Caching Deserialized Values

There may be cases where you do not want to deserialize some values in your Hazelcast map again which were already deserialized previously. This way your query operations get faster. This is possible by using the cache-deserialized-values element in your declarative Hazelcast configuration, as shown below.

  • XML

  • YAML

<hazelcast>
    ...
    <map name="myMap">
        <in-memory-format>BINARY</in-memory-format>
        <cache-deserialized-values>INDEX-ONLY</cache-deserialized-values>
        <backup-count>1</backup-count>
    </map>
    ...
</hazelcast>
hazelcast:
  map:
    myMap:
      in-memory-format: BINARY
      cache-deserialized-values: INDEX-ONLY
      backup-count: 1

The cache-deserialized-values element controls the caching of deserialized values. Note that caching makes the query evaluation faster, but it consumes more memory. This element has the following values:

  • NEVER: Deserialized values are never cached.

  • INDEX-ONLY: Deserialized values are cached only when they are inserted into an index.

  • ALWAYS: Deserialized values are always cached.

If you are using portable serialization or your map’s in-memory format is OBJECT or NATIVE, then cache-deserialized-values element does not have any effect.

Performance Anti Patterns

This section covers various recommendations to improve the performance of your Hazelcast IMDG clusters.

Using Single Member per Machine

A Hazelcast member assumes it is alone on a machine, so we recommend not running multiple Hazelcast members on a machine. Having multiple members on a single machine most likely gives a worse performance compared to running a single member, since there will be more context switching, less batching, etc. So unless it is proven that running multiple members per machine does give a better performance/behavior in your particular setup, it is best to run a single member per machine.

Using Operation Threads Efficiently

By default, Hazelcast uses the machine’s core count to determine the number of operation threads. Creating more operation threads than this core count is highly unlikely leads to an improved performance since there will be more context switching, more thread notification, etc.

Especially if you have a system that does simple operations like put and get, it is better to use a lower thread count than the number of cores. The reason behind the increased performance by reducing the core count is that the operations executed on the operation threads normally execute very fast and there can be a very significant amount of overhead caused by thread parking and unparking. If there are less threads, a thread needs to do more work, will block less and therefore needs to be notified less.

Avoiding Random Changes

Tweaking can be very rewarding because significant performance improvements are possible. By default, Hazelcast tries to behave at its best for all situations, but this doesn’t always lead to the best performance. So if you know what you are doing and what to look for, it can be very rewarding to tweak. However it is also important that tweaking should be done with proper testing to see if there is actually an improvement. Tweaking without proper benchmarking is likely going to lead to confusion and could cause all kinds of problems. In case of doubt, we recommend not to tweak.

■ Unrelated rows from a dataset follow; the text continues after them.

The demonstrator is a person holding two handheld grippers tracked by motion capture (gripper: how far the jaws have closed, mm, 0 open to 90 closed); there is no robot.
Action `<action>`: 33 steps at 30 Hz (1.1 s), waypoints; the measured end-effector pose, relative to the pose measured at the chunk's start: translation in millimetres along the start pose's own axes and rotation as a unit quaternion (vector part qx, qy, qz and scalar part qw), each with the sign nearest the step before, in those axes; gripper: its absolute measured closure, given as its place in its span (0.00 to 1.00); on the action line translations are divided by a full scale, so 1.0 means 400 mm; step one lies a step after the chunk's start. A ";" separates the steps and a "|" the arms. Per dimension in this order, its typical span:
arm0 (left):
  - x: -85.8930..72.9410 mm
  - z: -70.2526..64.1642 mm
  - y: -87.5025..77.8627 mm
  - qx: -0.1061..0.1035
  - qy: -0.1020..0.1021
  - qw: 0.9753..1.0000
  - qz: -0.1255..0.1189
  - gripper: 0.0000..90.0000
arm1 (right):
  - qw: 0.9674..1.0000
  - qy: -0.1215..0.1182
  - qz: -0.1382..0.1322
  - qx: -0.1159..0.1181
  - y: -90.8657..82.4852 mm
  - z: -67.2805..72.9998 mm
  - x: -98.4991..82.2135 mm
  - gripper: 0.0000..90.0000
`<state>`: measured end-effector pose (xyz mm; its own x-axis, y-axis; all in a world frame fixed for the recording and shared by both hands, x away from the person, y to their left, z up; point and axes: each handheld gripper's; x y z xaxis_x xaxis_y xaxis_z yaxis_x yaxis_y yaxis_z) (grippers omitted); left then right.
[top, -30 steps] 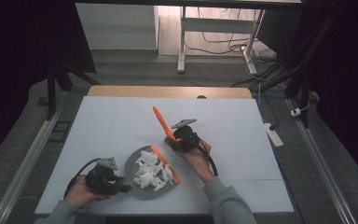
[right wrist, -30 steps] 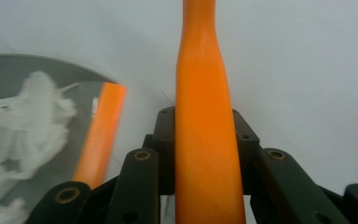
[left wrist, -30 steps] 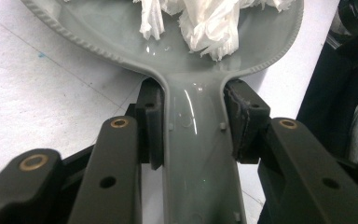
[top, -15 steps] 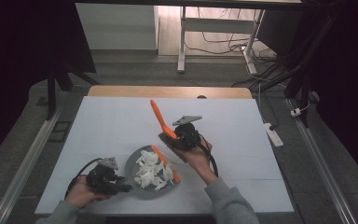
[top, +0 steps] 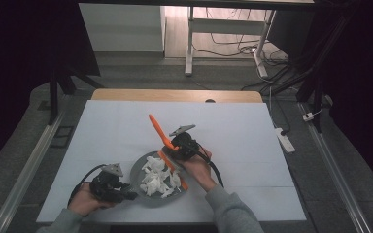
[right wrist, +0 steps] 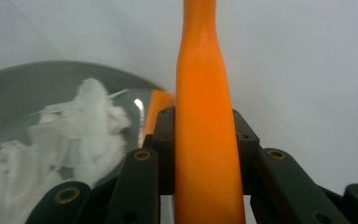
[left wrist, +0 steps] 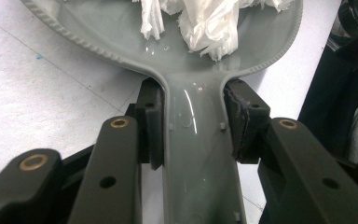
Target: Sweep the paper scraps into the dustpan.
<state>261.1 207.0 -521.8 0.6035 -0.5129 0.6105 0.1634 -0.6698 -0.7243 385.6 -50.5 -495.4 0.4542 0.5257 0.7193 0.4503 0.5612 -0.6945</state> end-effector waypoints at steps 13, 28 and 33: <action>0.000 0.000 0.001 0.000 -0.001 1.000 0.000 0.68 | 0.997 0.000 -0.050 0.057 -0.077 0.045 0.024 0.78; 0.000 0.000 0.002 -0.001 -0.001 1.000 0.000 0.68 | 0.999 0.024 -0.036 0.001 -0.077 -0.022 -0.037 0.78; 0.000 0.000 0.002 -0.001 -0.002 1.000 0.000 0.68 | 0.999 0.032 -0.024 0.003 -0.063 -0.017 -0.058 0.78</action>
<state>261.1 206.4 -522.5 0.6060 -0.5109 0.6097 0.1623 -0.6709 -0.7235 368.8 -81.4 -494.7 0.4802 0.4567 0.7489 0.4674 0.5893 -0.6590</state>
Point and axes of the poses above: each handheld gripper's, and its own axes: y roughly forward along the jaws, x roughly out of its top, z roughly to its left, and after that the axes turned 5 degrees about -z, right-handed
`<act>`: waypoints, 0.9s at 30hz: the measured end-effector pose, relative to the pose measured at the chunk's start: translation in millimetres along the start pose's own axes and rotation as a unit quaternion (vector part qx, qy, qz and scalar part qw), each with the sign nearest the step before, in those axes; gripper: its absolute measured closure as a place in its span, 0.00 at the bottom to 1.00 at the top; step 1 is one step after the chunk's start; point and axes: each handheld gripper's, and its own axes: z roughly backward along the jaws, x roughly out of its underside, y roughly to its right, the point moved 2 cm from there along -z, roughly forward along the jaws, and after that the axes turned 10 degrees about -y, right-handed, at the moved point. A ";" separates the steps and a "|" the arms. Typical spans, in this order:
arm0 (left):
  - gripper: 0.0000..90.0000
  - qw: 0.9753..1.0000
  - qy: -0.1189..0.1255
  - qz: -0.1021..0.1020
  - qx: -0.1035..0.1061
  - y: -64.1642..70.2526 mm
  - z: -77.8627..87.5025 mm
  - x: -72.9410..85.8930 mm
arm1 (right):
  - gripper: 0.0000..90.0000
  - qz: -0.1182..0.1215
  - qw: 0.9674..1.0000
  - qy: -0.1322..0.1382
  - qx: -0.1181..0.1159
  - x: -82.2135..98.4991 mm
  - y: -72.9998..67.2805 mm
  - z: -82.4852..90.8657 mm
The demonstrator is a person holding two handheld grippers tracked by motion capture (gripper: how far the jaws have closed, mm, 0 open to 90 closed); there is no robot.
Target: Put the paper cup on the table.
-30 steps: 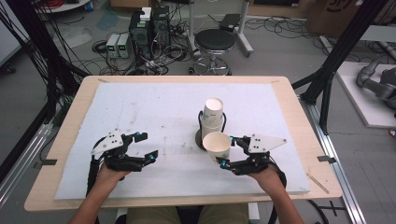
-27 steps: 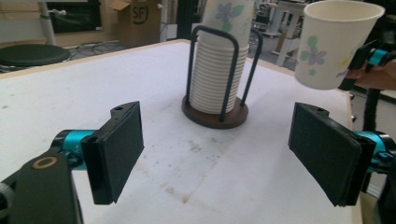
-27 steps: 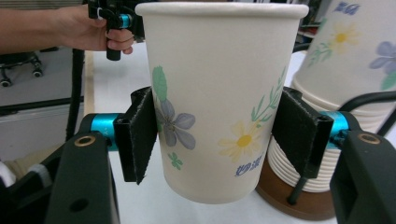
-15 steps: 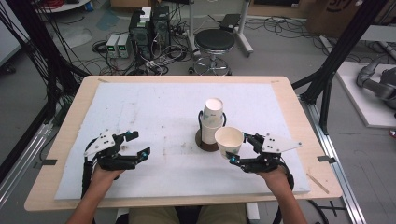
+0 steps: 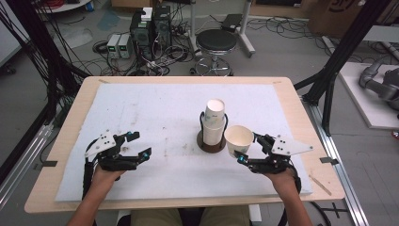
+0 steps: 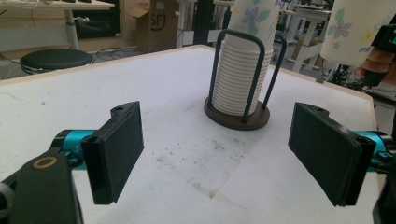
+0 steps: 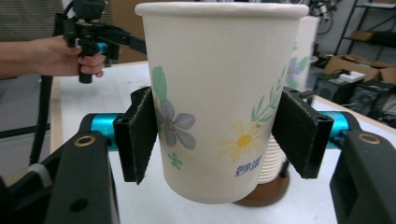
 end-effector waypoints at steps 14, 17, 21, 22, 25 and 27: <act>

Creating the Right Benchmark Environment

When benchmarking, it is important that the benchmark reflects your production environment. Sometimes with calculated guess, a representative smaller environment can be set up; but if you want to use the benchmark statistics to inference how your production system is going to behave, you need to make sure that you get as close as your production setup as possible. Otherwise, you are at risk of spotting the issues too late or focusing on the things which are not relevant.